Lafourche Parish Sheriff Craig Webre is urging residents to educate themselves and their loved ones on the latest scams, especially those targeting the elderly. Senior citizens, especially in our local communities, were generally brought up to be polite and trusting, said Sheriff Webre. Con artists are exploiting these traits by lying to and preying on the trusting nature of our elderly citizens. We hope to raise their awareness that these criminals are out there and inform them how they can protect themselves against these fraudulent schemes.
Here are a few examples of similar schemes which recently affected Lafourche citizens:
A man was informed he had won a large sum of money and an automobile through a contest. He was asked to send several hundred dollars for processing fees before he could receive his prize. On the day he was supposed to receive the prize, he was asked to send more money. He lost his initial investment and received an expensive phone bill since the caller had an 876 area code in Jamaica.

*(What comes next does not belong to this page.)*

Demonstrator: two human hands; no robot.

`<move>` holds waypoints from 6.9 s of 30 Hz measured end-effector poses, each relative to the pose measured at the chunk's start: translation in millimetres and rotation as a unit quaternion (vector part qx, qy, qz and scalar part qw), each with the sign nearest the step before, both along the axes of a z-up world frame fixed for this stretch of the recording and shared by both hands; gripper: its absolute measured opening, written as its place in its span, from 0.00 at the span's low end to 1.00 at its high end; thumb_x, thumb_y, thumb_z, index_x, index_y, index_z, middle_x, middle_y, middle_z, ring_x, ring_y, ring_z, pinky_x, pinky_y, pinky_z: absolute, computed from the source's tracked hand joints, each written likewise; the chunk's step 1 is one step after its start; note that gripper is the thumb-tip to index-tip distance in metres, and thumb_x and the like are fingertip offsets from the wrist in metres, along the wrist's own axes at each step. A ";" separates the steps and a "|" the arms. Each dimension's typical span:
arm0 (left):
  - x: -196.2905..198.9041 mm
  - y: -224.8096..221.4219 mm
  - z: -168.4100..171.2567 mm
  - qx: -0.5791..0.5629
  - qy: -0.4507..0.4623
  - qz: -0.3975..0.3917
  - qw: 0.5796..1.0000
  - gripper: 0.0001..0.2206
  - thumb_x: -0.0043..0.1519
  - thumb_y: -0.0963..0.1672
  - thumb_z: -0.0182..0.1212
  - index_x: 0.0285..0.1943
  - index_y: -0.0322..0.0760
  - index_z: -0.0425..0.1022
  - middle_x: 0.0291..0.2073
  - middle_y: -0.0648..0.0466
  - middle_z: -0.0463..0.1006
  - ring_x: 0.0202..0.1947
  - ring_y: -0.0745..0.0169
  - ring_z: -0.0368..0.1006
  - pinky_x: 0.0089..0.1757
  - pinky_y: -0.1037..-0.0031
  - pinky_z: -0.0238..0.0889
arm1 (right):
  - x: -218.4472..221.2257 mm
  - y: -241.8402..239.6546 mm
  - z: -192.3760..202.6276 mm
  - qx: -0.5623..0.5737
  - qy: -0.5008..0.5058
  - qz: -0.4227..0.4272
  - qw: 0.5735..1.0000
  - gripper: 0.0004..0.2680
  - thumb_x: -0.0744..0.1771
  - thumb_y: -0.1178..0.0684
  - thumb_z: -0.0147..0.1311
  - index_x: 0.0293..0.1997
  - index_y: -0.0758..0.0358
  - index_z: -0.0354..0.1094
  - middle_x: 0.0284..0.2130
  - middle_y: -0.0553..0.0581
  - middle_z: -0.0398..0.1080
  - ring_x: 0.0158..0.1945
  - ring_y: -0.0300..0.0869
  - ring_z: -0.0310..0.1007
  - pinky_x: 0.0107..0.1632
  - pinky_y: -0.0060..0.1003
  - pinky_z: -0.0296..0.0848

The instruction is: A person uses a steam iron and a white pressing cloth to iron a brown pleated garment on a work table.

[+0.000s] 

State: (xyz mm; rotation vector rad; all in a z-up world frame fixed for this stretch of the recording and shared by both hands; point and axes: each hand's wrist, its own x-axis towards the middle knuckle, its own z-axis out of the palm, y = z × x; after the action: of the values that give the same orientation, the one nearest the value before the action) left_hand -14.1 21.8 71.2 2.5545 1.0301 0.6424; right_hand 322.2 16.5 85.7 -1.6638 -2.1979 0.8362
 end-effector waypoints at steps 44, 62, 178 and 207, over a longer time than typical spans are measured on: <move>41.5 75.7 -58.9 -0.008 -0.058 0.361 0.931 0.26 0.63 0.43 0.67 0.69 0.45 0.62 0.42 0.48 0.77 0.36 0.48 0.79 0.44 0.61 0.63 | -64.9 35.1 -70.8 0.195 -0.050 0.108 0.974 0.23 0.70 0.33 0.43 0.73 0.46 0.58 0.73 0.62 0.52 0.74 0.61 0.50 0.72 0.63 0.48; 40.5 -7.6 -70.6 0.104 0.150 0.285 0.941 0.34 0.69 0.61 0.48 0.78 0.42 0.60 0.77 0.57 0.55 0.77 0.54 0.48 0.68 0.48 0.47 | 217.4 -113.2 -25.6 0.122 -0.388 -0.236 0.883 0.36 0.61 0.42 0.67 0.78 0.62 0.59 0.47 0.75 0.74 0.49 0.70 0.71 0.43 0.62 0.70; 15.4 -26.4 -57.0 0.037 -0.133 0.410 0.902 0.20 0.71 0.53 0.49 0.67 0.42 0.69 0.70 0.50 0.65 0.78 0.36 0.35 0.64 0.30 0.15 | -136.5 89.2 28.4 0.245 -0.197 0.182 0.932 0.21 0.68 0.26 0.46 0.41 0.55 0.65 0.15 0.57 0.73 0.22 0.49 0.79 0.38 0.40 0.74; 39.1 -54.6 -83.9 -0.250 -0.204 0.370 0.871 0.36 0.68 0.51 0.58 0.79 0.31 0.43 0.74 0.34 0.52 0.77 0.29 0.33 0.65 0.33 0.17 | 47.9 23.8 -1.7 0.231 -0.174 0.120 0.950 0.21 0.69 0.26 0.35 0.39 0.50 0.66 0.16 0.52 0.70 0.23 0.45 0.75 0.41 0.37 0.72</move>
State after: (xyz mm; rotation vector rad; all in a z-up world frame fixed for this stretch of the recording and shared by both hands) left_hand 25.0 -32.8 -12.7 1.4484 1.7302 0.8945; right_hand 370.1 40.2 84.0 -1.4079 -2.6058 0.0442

A woman had been receiving several calls from a law firm attempting to collect an application fee for a recent loan she had applied for online. It was later determined there was no application fee for the loan, and the residents information had likely been hacked as a result of her filling out the application online.

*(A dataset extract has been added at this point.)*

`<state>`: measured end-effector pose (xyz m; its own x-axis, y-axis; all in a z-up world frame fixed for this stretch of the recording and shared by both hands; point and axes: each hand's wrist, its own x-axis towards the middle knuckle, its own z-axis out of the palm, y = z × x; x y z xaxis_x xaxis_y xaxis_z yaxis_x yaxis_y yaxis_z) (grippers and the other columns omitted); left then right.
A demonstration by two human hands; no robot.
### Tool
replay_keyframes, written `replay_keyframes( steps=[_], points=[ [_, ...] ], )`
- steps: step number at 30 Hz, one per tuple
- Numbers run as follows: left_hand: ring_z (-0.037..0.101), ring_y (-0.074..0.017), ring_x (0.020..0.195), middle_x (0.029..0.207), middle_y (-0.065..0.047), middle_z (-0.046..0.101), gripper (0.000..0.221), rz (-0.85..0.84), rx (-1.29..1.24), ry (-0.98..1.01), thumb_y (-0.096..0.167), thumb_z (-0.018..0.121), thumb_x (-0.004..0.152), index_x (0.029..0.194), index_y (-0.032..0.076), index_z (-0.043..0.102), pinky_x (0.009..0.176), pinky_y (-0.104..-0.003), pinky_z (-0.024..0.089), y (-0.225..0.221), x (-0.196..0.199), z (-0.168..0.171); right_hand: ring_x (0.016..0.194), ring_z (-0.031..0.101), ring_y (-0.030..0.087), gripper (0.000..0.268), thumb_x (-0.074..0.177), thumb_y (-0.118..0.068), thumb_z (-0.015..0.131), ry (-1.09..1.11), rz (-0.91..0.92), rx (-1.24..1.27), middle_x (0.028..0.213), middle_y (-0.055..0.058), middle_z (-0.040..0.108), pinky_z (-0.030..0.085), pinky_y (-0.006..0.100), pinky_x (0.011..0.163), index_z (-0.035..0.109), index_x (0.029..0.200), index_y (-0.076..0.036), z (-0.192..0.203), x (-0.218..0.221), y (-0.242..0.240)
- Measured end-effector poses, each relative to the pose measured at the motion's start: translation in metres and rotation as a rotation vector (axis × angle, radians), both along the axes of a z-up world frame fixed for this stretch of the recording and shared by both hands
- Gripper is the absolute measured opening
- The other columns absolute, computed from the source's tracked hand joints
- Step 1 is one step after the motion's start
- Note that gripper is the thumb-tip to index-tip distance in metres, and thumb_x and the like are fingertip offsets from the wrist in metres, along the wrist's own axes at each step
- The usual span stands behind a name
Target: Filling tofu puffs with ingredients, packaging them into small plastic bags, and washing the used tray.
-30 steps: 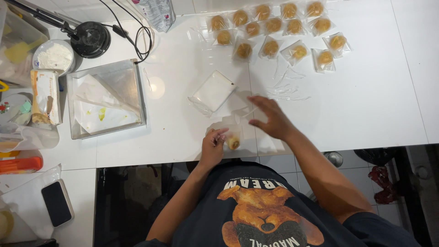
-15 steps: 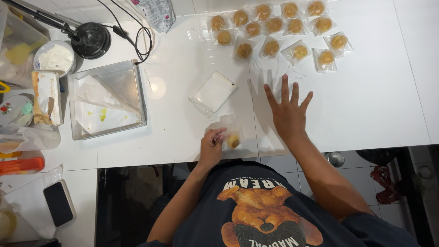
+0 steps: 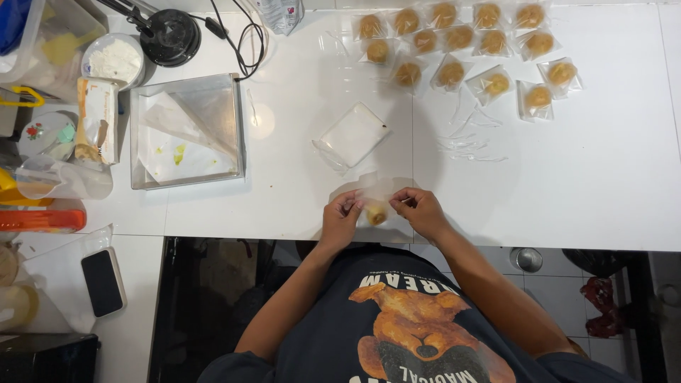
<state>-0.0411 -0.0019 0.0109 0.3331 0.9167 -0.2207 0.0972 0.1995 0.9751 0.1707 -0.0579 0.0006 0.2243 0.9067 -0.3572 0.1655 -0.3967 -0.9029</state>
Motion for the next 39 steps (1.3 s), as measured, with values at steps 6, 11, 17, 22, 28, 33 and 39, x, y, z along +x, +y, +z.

A woman received mail correspondence which appeared to be from a legitimate national bank. Upon opening the envelope, she discovered a letter from another company stating she had won a large sum of money after being randomly selected after she had shopped at a local store. The letter instructed her to send thousands of dollars for processing of this cash prize.
Con artists typically contact people using high-pressure tactics to solicit money for fraudulent investments, insurance policies, travel packages and charities. Never give them personal information such as a Social Security number, date of birth, address, or maiden name. Sheriff Webre has always cautioned residents to be wary of callers or letters with free offers or prizes, saying If its too good to be true, it probably is. Never pay for free prizes. If a caller tells you the payment is for taxes, he or she is violating federal law. When there is any doubt, it is always best to consult with a family member or another trusted party.
Sheriff Webre is asking citizens to educate their elderly relatives and make sure they understand the dangers of these scams and how to handle these types of phone calls and other correspondence. It is also important to remember that while senior citizens are often targeted in these schemes, a citizen of any age could be a potential victim.